→ WHAT IS BEING ASKED
Pull each line with the string "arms" from the entries.
★ ★ ★ ★ ★
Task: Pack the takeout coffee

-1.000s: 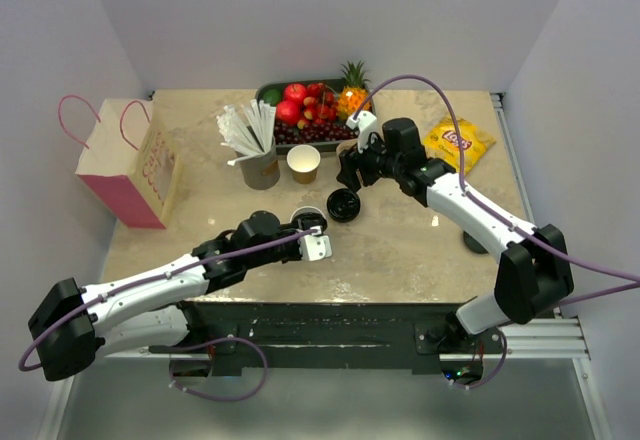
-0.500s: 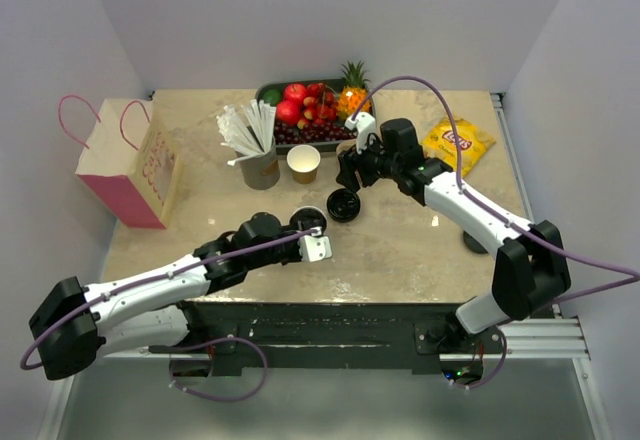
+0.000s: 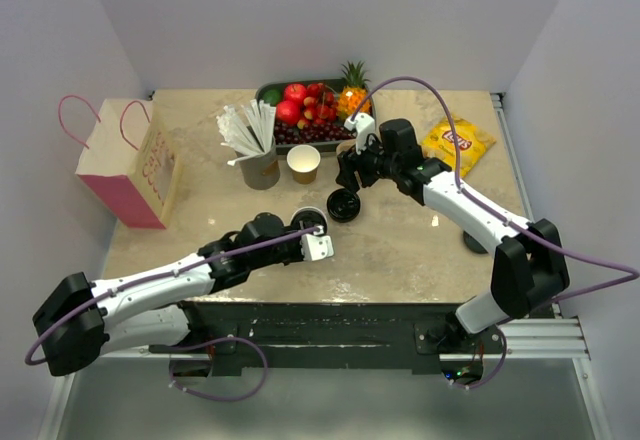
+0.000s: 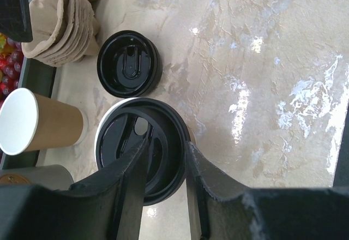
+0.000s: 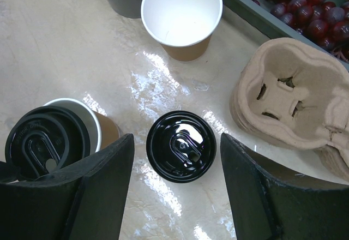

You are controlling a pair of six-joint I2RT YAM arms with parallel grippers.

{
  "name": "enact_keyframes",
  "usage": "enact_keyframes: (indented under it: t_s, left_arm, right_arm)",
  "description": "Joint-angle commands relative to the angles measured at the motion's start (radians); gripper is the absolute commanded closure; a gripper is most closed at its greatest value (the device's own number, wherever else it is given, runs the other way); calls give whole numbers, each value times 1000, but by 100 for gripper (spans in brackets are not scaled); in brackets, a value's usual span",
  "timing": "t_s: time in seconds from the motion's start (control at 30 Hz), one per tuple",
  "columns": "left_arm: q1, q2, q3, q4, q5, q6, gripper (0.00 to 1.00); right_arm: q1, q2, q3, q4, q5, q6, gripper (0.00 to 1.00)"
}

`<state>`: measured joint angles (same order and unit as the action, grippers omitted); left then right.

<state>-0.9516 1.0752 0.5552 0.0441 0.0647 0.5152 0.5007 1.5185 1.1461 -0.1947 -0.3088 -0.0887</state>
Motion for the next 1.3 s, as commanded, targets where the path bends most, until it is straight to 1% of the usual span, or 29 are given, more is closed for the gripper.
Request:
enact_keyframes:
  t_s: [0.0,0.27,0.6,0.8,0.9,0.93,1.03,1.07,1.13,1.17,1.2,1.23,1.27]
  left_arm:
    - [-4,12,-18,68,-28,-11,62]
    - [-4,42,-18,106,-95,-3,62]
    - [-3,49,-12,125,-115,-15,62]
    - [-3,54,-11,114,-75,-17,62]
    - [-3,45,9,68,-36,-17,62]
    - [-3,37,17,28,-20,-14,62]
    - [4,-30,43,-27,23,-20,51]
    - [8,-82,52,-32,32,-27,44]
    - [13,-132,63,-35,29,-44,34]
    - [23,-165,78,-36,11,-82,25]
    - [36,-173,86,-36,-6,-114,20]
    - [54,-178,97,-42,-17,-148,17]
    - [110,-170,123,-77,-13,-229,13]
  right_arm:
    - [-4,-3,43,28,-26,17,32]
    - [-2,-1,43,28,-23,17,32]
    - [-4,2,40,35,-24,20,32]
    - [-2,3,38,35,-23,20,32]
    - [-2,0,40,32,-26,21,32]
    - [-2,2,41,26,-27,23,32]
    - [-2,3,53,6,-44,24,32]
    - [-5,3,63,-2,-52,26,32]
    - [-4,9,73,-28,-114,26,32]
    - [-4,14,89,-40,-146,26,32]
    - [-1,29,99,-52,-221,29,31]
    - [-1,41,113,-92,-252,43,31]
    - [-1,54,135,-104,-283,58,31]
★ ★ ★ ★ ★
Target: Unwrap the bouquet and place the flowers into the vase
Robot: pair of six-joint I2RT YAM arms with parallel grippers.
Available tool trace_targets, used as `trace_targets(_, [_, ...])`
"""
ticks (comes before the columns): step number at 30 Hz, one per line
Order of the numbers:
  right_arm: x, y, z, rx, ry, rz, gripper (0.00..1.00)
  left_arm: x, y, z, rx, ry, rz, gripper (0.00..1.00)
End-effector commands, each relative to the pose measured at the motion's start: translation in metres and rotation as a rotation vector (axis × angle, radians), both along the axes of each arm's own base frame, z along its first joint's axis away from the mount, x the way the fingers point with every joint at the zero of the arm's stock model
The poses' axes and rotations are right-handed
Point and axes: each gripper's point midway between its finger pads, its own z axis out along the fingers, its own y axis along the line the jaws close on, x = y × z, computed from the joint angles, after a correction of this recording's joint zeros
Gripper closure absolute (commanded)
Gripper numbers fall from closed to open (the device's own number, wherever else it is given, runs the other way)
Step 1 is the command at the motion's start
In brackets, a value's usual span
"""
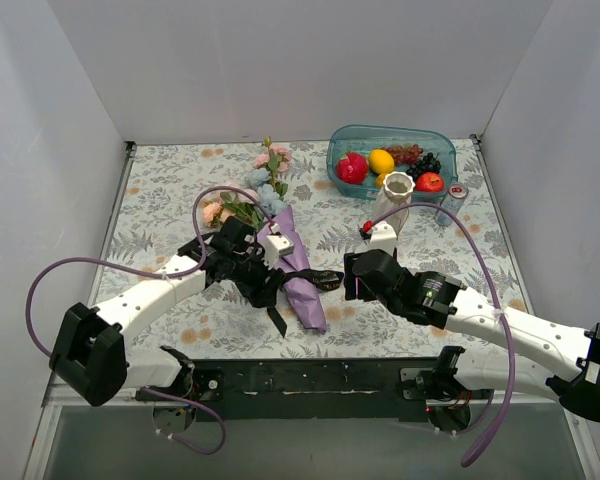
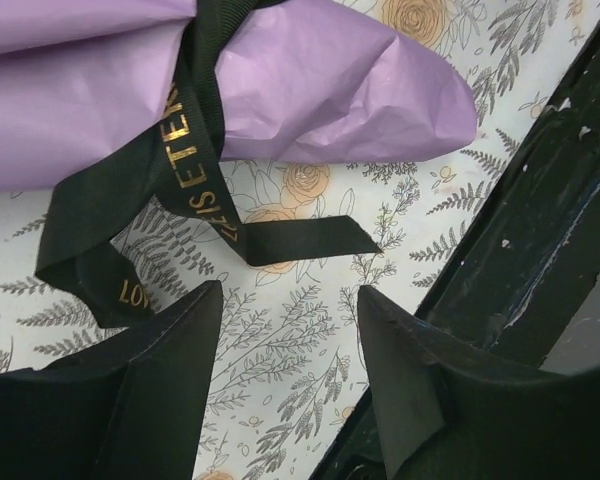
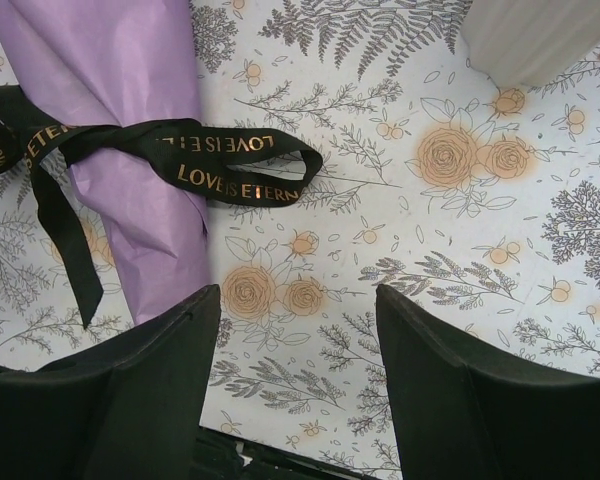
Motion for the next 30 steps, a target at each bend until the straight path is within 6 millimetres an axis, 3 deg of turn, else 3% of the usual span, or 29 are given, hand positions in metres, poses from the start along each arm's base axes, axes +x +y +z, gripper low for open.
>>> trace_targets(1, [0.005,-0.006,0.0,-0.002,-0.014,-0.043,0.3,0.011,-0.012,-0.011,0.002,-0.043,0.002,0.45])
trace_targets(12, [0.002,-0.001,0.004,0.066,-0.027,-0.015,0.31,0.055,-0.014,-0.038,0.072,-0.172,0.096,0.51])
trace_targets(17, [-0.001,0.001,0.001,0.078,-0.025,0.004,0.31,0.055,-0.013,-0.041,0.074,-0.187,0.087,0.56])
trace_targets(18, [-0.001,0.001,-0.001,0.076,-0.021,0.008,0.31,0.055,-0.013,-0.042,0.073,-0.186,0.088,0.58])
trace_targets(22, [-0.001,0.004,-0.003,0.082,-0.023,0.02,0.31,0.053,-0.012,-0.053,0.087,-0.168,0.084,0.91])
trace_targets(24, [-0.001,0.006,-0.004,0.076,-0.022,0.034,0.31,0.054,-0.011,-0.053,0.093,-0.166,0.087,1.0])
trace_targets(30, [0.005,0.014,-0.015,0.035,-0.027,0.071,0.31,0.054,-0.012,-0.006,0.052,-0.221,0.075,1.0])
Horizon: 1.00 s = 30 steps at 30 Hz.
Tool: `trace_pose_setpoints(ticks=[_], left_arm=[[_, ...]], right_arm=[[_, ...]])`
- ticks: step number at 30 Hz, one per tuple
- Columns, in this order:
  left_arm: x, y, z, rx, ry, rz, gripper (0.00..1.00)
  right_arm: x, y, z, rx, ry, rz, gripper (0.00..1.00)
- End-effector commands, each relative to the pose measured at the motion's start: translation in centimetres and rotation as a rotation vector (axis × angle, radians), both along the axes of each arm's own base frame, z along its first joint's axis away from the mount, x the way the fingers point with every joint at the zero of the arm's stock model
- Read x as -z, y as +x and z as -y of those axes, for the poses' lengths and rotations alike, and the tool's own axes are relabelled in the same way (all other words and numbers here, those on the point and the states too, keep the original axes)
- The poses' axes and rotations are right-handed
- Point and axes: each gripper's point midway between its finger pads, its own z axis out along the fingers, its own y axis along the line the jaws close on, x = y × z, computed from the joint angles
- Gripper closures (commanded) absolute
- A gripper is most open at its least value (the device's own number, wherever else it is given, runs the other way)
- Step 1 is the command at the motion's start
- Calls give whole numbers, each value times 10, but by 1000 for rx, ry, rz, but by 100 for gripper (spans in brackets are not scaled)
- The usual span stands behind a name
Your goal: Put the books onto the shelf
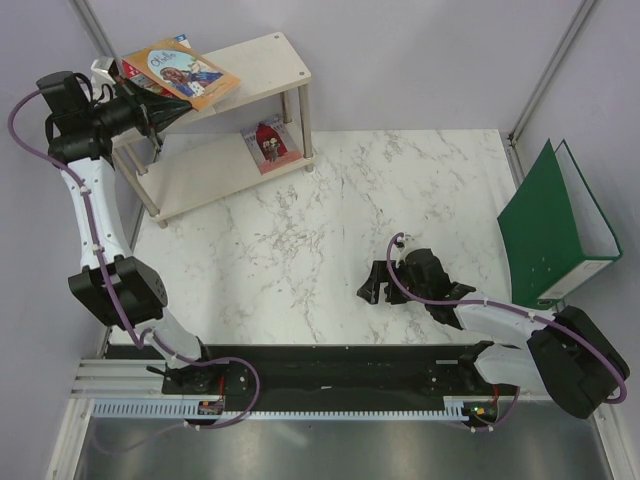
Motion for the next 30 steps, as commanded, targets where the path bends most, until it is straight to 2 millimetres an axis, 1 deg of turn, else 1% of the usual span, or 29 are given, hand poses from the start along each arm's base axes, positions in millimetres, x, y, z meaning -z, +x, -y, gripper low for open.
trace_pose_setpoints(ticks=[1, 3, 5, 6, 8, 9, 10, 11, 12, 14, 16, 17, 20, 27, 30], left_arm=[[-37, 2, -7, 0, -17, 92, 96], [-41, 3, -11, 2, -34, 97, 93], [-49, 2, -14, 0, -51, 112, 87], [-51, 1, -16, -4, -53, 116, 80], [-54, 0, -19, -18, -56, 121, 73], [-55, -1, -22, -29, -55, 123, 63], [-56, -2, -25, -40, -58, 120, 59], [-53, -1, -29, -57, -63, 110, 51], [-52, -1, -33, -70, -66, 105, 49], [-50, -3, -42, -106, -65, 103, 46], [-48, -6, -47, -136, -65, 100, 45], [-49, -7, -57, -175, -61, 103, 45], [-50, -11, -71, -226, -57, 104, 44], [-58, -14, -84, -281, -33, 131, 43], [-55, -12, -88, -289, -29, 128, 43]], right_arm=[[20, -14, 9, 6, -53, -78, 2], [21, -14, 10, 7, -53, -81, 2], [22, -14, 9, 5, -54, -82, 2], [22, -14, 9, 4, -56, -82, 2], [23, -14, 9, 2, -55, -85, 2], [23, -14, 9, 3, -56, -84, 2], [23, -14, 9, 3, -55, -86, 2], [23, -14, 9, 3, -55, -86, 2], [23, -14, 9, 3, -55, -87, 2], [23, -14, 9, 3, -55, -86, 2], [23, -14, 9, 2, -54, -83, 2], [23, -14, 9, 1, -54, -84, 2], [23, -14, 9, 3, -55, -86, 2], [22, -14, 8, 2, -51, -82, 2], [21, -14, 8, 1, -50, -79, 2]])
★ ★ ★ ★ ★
→ SOLUTION TO THIS EXERCISE
You are controlling a pair of six-joint I2RT YAM arms with parallel grippers.
Robot: pair of six-joint I2RT YAM arms with parallel grippers.

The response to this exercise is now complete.